→ **Action item**: Find the line in the entries below that contains "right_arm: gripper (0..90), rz". Repeat it exactly, and every line after it through the line that contains "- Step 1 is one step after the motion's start".

Dataset items
-=-=-=-=-

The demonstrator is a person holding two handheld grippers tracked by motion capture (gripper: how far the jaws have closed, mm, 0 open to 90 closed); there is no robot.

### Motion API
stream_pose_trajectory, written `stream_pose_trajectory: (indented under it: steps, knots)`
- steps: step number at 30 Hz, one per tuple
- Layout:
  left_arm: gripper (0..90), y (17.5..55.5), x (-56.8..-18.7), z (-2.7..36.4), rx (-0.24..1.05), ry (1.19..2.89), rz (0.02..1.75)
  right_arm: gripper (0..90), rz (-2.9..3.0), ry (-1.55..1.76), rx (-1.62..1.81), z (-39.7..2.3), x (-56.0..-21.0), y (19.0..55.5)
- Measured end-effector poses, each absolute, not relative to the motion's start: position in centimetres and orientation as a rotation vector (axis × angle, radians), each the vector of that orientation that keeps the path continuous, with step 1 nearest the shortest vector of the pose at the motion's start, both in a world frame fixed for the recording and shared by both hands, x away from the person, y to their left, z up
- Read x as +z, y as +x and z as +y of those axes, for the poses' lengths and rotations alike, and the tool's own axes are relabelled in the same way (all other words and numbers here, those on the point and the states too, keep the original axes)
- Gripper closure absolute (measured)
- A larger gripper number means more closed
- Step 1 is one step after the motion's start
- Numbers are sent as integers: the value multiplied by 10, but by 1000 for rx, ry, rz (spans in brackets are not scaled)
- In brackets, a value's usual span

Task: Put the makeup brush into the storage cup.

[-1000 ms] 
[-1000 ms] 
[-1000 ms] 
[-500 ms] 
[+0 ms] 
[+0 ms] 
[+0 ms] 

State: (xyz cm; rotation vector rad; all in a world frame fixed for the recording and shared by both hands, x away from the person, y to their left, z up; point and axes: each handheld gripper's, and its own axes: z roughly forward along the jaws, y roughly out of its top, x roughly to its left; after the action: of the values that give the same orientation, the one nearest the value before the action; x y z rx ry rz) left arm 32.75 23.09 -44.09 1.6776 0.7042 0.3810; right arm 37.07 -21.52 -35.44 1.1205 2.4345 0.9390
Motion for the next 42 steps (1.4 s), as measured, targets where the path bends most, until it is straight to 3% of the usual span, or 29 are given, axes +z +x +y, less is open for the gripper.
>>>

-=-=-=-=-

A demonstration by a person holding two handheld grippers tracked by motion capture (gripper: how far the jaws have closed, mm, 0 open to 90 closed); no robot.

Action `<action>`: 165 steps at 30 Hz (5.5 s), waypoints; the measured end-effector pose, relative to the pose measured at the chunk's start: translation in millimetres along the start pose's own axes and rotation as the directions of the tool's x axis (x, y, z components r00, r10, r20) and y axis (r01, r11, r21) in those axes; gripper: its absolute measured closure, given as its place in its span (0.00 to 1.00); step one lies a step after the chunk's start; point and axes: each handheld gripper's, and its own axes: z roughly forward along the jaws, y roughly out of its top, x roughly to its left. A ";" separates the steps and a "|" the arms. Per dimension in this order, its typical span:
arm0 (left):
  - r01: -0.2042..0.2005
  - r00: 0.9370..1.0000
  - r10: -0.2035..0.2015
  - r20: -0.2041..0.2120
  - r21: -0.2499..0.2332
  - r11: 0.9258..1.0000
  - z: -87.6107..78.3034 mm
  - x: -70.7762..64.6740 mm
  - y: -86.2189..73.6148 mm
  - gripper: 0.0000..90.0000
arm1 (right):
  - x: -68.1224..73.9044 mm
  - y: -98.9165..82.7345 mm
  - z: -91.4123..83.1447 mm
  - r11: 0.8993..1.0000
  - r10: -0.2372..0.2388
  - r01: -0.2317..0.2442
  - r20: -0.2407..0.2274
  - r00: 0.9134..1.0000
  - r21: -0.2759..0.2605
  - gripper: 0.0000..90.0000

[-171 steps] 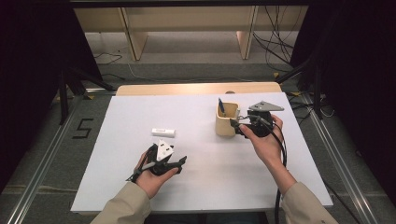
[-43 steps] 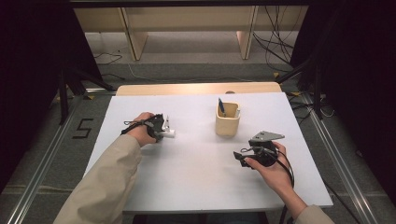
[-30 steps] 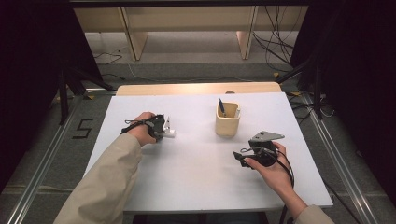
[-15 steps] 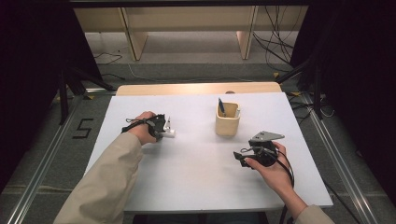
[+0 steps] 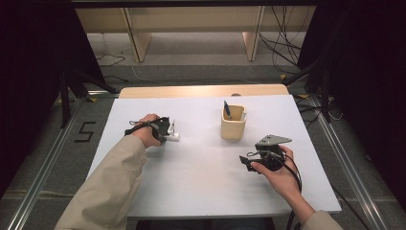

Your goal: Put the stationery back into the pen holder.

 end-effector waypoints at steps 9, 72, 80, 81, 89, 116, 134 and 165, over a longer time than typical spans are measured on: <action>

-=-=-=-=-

→ **The answer**:
  right_arm: gripper (0..90), rz (-2.9..3.0), ry (-1.55..1.76), rx (-1.62..1.81), z (-39.7..2.3), x (-56.0..-21.0), y (19.0..55.5)
- Measured end-effector poses, each absolute, not relative to the motion's start: position in centimetres and orientation as a rotation vector (axis × angle, radians), each the vector of that orientation that keeps the path continuous, with step 1 nearest the shortest vector of the pose at the motion's start, both in a world frame fixed for the recording and shared by both hands, x away from the person, y to their left, z up
- Read x as +z, y as +x and z as +y of those axes, for the poses' lengths and rotations alike, and the tool's own axes are relabelled in the same way (all other words and numbers here, those on the point and the states too, keep the original axes)
- Gripper closure absolute (measured)
- A larger gripper number means more closed
- Step 1 is one step after the motion's start

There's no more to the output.